The blog feed on my Amazon.com author page is now working. Though I’m syndicating the posts from my main blog, because that’s where most of the action is. Talking of action, my Mary Sue post from yesterday got quite a bit of that.
And now for some indie publishing talk:
Dean Wesley Smith has a good post about the problem of tracking indie publishing sales across all sales channels.
I actually use Excel to track my sales, just as I use Excel to track my daily wordcount and plenty of other things. At five books and four sales channels so far that’s manageable, though I can see that it can easily become a problem once the number of books and sales channels grows.
So far my sales distribution is as follows:
74% Amazon US
13% Amazon UK
As for other sales channels, I’ve already gone into my problems with Smashwords here. Basically, I am bothered by the fact that after spending a lot of time and work to properly format my e-books and make them look as good as possible, Smashwords requires me to reformat them yet again, because they don’t accept epub and mobi files yet. And the Smashwords output is a lot more basic than my own e-books.
Pegasus Pulp e-books will eventually be available via Smashwords, if only because that’s the only way to get into Barnes and Noble, at least until they pull their heads out of their backsides and accept that there is human life outside the US. However, I will first try to get into other e-book stores like Apple iBooks, Kobo, Diesel, etc… on my own. I know one of Apple’s marketing dudes and Kobo also seems to accept indie publishers directly. I will use Smashwords only for those channels I can’t reach on my own.
I’m also looking into other channels as well. For example, I’m currently looking into a Dutch e-book distributor which supplies all of the Dutch online stores. And the Netherlands may be small, but they are one of the bigger e-book markets in Europe. Plus, I can read Dutch fairly well (and my Dad speaks and reads Dutch very well), so I can understand their terms and conditions.
In the comments to Dean Wesley Smith’s post, I found a link to this post by indie writer Camille LaGuire who discusses her not so hot sales figures compared to other indie writers, the possible reasons and how she plans to proceed.
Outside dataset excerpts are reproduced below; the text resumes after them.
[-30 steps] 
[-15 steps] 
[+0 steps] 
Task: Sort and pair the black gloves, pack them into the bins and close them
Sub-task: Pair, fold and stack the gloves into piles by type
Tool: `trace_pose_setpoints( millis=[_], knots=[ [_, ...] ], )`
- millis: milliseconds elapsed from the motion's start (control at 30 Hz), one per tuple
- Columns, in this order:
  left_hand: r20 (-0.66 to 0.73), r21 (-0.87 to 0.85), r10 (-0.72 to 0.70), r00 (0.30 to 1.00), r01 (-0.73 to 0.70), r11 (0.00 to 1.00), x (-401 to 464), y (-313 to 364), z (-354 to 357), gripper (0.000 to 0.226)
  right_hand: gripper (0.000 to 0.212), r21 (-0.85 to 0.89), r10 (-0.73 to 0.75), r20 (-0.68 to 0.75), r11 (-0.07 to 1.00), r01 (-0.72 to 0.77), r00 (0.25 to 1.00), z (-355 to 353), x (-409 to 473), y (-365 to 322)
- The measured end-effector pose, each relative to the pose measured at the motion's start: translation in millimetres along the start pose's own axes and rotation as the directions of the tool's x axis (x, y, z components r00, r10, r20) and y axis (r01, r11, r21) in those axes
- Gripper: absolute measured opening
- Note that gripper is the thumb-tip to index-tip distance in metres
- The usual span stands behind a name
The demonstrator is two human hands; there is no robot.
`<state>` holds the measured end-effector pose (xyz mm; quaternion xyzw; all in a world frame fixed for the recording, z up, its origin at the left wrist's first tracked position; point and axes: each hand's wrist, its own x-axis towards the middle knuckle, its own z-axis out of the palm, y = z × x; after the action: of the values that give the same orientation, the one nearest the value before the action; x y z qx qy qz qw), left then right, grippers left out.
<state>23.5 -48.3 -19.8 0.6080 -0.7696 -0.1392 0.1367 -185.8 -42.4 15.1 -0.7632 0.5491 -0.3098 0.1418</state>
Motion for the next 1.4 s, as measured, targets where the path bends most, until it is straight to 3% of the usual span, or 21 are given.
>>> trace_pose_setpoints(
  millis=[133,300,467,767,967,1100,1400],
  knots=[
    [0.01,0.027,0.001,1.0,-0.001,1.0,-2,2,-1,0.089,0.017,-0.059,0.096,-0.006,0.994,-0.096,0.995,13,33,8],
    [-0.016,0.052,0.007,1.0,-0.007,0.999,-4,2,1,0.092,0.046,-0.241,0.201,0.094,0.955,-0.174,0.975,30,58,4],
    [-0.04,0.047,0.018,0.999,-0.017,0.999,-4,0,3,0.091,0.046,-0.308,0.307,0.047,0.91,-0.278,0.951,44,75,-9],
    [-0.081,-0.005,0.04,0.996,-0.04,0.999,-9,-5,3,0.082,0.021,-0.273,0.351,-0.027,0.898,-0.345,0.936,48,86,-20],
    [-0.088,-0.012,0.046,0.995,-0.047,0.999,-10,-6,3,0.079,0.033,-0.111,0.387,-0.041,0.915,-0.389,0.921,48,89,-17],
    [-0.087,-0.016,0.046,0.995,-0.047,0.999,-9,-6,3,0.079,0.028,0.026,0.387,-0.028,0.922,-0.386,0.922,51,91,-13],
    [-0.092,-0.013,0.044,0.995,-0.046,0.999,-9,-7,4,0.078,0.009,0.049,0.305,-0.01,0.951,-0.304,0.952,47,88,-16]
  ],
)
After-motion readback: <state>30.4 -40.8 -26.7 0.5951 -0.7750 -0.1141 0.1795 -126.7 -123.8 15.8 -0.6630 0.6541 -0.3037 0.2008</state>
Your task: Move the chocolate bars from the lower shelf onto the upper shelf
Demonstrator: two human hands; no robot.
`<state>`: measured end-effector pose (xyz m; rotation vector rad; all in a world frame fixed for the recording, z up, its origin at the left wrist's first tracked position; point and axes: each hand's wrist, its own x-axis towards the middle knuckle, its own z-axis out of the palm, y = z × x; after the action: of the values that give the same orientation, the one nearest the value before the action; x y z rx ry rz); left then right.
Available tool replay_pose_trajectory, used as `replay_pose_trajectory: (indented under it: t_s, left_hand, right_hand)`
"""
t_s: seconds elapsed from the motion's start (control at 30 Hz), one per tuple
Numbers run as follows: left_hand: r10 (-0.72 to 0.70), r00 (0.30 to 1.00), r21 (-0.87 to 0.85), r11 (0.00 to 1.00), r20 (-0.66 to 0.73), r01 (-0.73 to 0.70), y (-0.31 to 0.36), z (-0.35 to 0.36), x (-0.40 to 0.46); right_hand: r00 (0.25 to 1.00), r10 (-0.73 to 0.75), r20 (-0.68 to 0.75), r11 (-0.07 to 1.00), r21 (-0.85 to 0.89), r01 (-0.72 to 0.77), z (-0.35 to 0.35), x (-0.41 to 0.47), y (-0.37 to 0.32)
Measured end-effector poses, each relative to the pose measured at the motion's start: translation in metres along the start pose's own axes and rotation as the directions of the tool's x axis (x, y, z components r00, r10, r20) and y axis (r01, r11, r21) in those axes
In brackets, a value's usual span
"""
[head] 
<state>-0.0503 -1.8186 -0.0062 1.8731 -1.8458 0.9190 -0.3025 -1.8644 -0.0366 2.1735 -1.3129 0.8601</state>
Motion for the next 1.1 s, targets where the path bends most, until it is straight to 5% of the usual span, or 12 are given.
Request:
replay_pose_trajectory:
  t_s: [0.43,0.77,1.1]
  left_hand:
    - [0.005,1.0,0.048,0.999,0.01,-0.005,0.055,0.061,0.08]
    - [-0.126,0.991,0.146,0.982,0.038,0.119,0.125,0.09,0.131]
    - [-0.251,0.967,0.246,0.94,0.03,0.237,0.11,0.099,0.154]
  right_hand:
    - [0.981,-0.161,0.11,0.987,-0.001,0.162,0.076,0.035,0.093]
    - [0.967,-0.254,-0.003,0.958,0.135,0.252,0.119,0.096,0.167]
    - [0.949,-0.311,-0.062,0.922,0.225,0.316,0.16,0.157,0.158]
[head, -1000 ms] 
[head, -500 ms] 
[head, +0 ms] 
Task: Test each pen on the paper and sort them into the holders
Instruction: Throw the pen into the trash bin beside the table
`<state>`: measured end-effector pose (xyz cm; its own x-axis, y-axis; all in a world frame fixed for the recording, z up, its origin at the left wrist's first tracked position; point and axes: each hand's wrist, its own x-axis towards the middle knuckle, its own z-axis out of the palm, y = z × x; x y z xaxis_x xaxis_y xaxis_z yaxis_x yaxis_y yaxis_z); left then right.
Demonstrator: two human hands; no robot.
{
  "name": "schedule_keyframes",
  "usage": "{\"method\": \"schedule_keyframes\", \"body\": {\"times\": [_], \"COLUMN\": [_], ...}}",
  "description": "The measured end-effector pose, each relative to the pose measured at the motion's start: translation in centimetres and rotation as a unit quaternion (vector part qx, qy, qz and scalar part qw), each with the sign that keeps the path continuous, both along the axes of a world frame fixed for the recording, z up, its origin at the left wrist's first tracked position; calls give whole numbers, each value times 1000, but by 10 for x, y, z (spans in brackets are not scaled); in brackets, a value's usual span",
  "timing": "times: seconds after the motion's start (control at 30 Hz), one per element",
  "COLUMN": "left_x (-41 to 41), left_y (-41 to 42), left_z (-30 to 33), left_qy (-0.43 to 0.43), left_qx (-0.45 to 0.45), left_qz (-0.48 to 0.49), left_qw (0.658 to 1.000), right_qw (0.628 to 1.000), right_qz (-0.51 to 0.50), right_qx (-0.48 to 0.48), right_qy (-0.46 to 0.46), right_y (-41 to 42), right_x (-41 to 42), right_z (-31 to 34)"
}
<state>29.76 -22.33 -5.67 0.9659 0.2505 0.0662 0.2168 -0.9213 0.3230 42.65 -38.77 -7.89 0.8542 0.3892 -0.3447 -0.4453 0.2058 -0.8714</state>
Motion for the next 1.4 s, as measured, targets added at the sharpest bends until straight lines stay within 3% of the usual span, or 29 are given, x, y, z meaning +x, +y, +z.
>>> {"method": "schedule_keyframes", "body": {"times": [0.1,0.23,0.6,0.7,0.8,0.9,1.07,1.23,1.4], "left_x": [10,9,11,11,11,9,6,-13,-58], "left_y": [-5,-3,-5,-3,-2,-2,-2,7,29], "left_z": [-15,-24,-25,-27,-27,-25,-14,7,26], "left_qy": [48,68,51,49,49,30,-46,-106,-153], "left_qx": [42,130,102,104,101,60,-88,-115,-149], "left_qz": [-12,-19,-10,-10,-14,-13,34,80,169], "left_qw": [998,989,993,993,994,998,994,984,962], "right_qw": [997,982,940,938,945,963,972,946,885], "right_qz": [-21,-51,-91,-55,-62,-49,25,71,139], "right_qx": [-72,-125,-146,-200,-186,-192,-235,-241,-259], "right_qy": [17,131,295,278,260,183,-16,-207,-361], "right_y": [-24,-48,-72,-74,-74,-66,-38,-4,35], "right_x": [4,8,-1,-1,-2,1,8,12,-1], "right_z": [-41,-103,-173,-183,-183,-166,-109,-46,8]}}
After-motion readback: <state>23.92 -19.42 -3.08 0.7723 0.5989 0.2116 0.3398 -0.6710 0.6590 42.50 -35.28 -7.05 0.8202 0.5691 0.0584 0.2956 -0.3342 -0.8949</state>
This post really struck a chord, because it seems that Camille LaGuire and I are in a similar situation. We both write work that’s difficult to classify and not necessarily in genres that do well in indie publishing (which seems to be mainly thrillers at the moment as well as some romance subgenres).
Indeed, the freedom to write whatever I want to is one of the things that drew me to indie publishing. You see, if I wanted to be a brand name author who writes only one genre and one series, I would have gone with traditional publishing. However, I’ve never been the sort of writer who could write the same story over and over again. And indeed, the fear of being pigeonholed in a genre I only wanted to try out once was why I never submitted Colfrith, my first finished novel, more aggressively.
That’s also why John Locke’s ultra-targeted marketing approach doesn’t work for me. I respect John Locke and his success a great deal, but it’s not an approach that works for me. Indeed, when I first read his Why I love Joe Paterno and my Mom blogpost that he uses as an example in his indie publishing book, my first reaction was: “Who the hell is Joe Paterno?” Obviously, I am not John Locke’s target audience.
That’s not to say that a bit of targeted marketing can’t help. My Silencer stories would obviously appeal to readers and collectors of vintage pulp fiction, so seeking out such people and posting or commenting on their blogs and messageboards would probably be a good strategy. However, you have to be genuinely interested in the topic, otherwise it’s just cynical marketing.
More on indie book sales, indie SF author J.A. Marlow discusses his or her (I’m not sure about the gender of the author) sales for July, which is normally a low sales month for both indie and traditional publishing. Found via Passive Guy.
In retrospect, launching Pegasus Pulp in July may not have been the best of ideas, but I didn’t have the time or energy for the initial set-up phase during the school year. Besides, e-books are forever, so even if I started in a low-sales month, the sales can only go up.
Somewhat related is this post from Laura Ann Gillman’s “Practical Meerkat” series at the Book View Café, in which she says that no two writers have the same career path and that you have to play a long game (no, not the Doctor Who episode) to have a lasting career. And that’s what I plan on doing.